La lutte sociale contre la casse sociale

Une récente étude de l’Insee a confirmé que la crise capitaliste et la politique menée ces dernières années avaient entraîné une diminution des revenus pour la majorité, et aggravé les inégalités. En 2010, « le niveau de vie baisse ou stagne pour pratiquement toutes les catégories de population, sauf les 5 % les plus aisés ».

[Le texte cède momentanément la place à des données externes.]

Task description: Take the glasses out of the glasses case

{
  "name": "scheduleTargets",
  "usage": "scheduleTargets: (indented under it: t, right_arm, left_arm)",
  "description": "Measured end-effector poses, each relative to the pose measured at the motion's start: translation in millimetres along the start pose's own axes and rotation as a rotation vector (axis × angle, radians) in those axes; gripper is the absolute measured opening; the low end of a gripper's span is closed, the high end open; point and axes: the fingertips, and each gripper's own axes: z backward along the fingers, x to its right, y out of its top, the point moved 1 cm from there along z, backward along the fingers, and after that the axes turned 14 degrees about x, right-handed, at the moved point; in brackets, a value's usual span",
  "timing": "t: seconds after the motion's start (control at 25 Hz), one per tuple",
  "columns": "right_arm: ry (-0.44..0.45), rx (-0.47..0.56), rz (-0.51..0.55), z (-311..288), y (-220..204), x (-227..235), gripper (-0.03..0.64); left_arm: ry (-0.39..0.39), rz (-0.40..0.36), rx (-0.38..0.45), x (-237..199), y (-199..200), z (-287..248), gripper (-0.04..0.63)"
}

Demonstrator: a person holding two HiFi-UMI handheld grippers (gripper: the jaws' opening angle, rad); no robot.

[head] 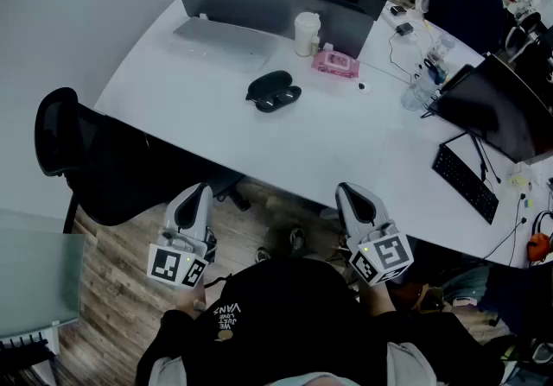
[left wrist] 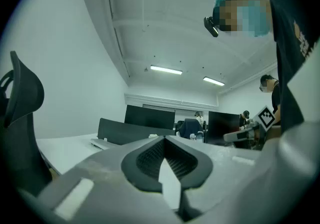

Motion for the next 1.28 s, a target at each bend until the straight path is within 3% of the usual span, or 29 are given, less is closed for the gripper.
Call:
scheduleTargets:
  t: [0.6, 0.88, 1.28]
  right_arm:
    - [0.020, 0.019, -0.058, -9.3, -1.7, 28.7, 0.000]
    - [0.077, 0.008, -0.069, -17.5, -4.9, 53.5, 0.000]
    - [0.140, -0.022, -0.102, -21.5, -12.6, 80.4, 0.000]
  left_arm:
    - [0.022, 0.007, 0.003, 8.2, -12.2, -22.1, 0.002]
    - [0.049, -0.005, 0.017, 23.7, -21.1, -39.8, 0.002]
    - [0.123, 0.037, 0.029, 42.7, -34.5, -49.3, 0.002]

Et la France n’est pas un cas isolé, puisque la « hausse des inégalités depuis la crise s’observe dans la majorité des 27 pays de l’Union européenne ». Le chômage continue également d’augmenter : avec un taux de 11 % la France est dans la moyenne de l’Union européenne, où l’on compte maintenant plus de 26 millions de chômeurs1. L’austérité généralisée montre donc, sans surprise, ses conséquences sociales : ce sont les classes populaires qui paient pour la crise capitaliste.

Et l’année 2013 devrait maintenant être marquée par la récession, tant en France que plus largement en Europe2.

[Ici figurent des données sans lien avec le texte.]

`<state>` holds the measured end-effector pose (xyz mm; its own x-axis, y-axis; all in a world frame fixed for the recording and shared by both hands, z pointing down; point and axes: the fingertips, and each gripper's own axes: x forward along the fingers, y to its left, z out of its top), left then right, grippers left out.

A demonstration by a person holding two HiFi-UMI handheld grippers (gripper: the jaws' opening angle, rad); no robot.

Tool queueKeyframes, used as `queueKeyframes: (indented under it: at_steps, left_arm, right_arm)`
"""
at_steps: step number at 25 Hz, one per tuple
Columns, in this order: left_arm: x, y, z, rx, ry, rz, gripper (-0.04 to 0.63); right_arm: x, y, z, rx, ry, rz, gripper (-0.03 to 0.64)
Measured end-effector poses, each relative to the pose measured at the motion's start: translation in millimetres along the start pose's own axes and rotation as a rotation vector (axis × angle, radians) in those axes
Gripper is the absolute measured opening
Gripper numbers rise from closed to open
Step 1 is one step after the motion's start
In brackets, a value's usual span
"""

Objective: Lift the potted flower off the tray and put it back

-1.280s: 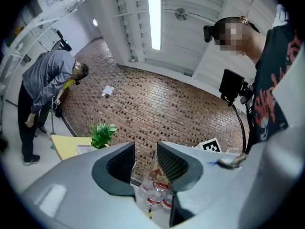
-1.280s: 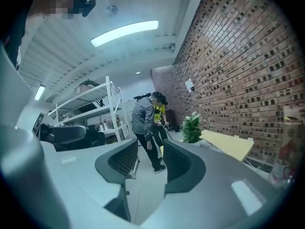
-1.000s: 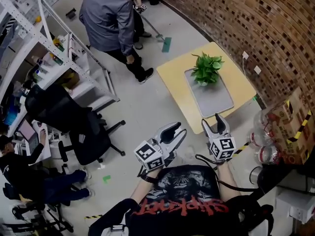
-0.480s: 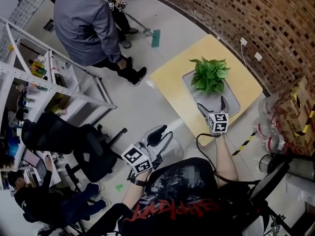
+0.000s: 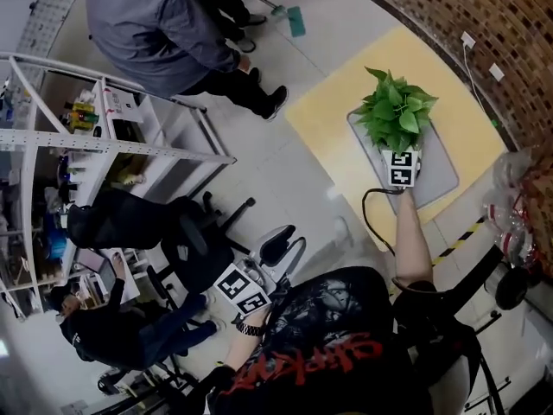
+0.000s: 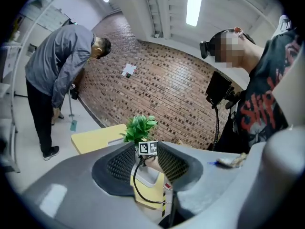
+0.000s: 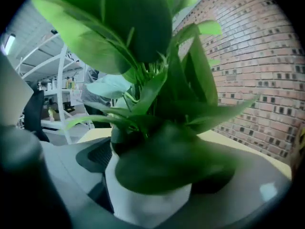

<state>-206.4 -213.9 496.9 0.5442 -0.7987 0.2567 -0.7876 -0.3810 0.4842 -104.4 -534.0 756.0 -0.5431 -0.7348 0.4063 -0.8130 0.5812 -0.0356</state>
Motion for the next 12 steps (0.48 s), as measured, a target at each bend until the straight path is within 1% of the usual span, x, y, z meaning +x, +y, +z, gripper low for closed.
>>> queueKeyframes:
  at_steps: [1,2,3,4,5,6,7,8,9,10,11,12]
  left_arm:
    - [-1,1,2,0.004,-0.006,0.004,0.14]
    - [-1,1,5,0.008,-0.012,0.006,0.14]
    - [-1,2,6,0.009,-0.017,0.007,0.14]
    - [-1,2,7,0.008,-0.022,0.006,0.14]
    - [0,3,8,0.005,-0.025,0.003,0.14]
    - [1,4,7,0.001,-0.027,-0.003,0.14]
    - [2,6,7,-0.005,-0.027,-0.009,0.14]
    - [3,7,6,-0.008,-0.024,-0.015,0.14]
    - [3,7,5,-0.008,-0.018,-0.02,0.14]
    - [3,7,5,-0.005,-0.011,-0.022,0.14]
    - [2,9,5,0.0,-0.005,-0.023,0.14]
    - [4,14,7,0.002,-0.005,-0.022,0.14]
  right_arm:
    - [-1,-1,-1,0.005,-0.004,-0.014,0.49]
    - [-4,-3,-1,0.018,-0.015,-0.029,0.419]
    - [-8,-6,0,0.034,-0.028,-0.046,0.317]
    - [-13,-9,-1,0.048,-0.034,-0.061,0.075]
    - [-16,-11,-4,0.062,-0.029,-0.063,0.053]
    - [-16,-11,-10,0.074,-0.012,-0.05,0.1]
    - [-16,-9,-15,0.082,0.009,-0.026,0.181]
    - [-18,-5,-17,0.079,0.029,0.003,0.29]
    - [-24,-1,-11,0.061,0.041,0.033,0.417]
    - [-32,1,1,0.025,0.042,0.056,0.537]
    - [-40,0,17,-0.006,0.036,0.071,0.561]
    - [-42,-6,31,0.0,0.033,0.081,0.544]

Or, face à ce contexte social, quelle est la situation politique ? Comme souvent en période de crise, on observe une force du repli et de la peur. Cela s’est incarné ces dernières semaines par l’opposition au mariage pour tous. Outre les préjugés et l’homophobie, des peurs irrationnelles se sont cristallisées sur ce sujet – mais elles auraient pu tout autant l’être sur autre chose. Cet activisme du côté des conservateurs et des réactionnaires n’est heureusement pas resté sans réponse.

Mais le camp des travailleurs n’est pas encore parvenu à s’exprimer comme force sociale autonome, c’est-à-dire opposée à la fois au patronat et à l’Etat. La mobilisation contre l’accord national interprofessionnel (ANI, ou accord Medef-CFDT3) est restée très insuffisante. L’unité à la base ne s’est pas construite et les manifestations, en l’absence de véritables appels à la grève d’ampleur, ont été quasiment symboliques.

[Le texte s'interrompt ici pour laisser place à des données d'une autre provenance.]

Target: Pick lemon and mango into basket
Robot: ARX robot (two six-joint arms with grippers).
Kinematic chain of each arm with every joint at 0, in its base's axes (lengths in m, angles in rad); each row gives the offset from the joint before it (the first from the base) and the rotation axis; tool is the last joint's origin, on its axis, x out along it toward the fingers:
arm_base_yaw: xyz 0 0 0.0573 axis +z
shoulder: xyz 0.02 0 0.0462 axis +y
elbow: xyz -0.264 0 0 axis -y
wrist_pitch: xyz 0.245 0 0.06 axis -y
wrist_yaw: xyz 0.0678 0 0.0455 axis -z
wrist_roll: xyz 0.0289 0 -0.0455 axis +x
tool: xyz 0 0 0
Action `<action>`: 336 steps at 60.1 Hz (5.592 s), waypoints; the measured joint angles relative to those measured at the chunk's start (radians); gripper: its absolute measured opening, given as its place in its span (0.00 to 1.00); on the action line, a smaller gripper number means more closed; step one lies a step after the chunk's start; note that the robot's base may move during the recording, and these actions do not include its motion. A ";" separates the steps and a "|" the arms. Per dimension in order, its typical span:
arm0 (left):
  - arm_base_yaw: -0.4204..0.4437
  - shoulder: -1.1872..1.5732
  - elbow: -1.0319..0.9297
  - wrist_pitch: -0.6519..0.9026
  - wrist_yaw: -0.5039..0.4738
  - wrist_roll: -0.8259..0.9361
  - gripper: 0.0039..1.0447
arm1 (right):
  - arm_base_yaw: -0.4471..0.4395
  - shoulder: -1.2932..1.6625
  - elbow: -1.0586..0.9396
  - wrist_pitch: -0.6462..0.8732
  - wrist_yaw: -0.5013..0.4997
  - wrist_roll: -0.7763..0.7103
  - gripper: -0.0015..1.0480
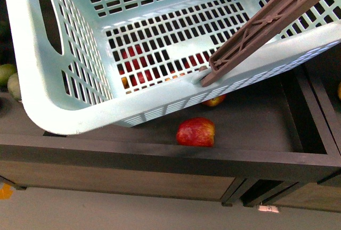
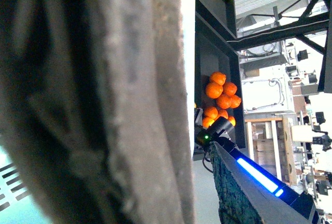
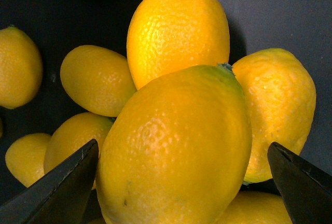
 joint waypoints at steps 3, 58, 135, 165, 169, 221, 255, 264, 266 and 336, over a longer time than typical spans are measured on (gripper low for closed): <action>0.000 0.000 0.000 0.000 0.000 0.000 0.26 | 0.001 0.005 0.006 -0.004 0.007 0.000 0.89; 0.000 0.000 0.000 0.000 0.000 0.000 0.26 | 0.008 -0.435 -0.563 0.379 -0.299 -0.457 0.59; 0.001 0.000 0.000 0.000 0.000 0.000 0.26 | 0.933 -1.324 -1.164 0.569 -0.148 -0.969 0.61; 0.001 0.000 -0.001 0.000 -0.008 0.002 0.26 | 0.793 -1.475 -1.237 0.592 -0.011 -0.918 0.90; 0.002 0.000 -0.001 0.000 -0.006 0.001 0.26 | 0.757 -1.546 -1.298 0.623 -0.002 -0.962 0.79; -0.001 0.000 -0.001 0.000 0.002 0.000 0.26 | 0.703 -1.915 -1.741 0.682 -0.061 -1.025 0.41; -0.010 0.000 -0.001 0.000 0.007 0.000 0.26 | 0.701 -1.919 -1.741 0.682 -0.058 -1.025 0.92; -0.006 0.000 -0.001 0.000 0.003 0.000 0.26 | 0.701 -1.920 -1.744 0.681 -0.059 -1.025 0.92; -0.006 0.000 -0.001 0.000 0.002 -0.002 0.26 | 0.701 -1.920 -1.744 0.681 -0.059 -1.025 0.92; 0.000 0.000 -0.002 -0.001 0.002 -0.001 0.26 | 0.701 -1.921 -1.745 0.680 -0.061 -1.025 0.92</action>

Pourtant, pour en finir avec la casse sociale, la lutte sociale est indispensable. Il s’agit de faire la critique en acte de la situation de crise sociale vécue actuellement au sein des classes travailleuses, ce qui implique non seulement la critique de la politique gouvernementale, mais aussi plus largement la critique de l’état de choses existant. Cela passe par l’action collective décidée et organisée par les travailleurs, chômeurs, précaires et jeunes eux-mêmes. En l’absence d’une telle mobilisation des régressions se poursuivraient, qu’elles passent par la loi – comme l’ANI – ou directement dans les faits, par exemple les temps de pause des travailleurs parfois rognés voire supprimés, etc. La lutte de classe est donc le seul moyen d’empêcher les reculs sociaux.

1 Insee, Les Revenus et le patrimoine des ménages, édition 2013 (où l’on peut lire que « seules les catégories les plus aisées échappent à la stagnation ou à la baisse du niveau de vie en 2010 »). Voir aussi « La crise appauvrit les plus pauvres, quand les plus riches s’enrichissent », Libération, 24 avril 2013.

Eurostat, « Le taux de chômage à 12,1 % dans la zone euro, à 10,9 % dans l’UE 27 », 30 avril 2013.

2 OFCE, Le Commencement de la déflation, perspectives 2013-2014 pour l’économie mondiale, 17 avril 2013.

3 Voir « Non à l’austérité, non à la précarité ! », Critique Sociale n° 25, mars 2013.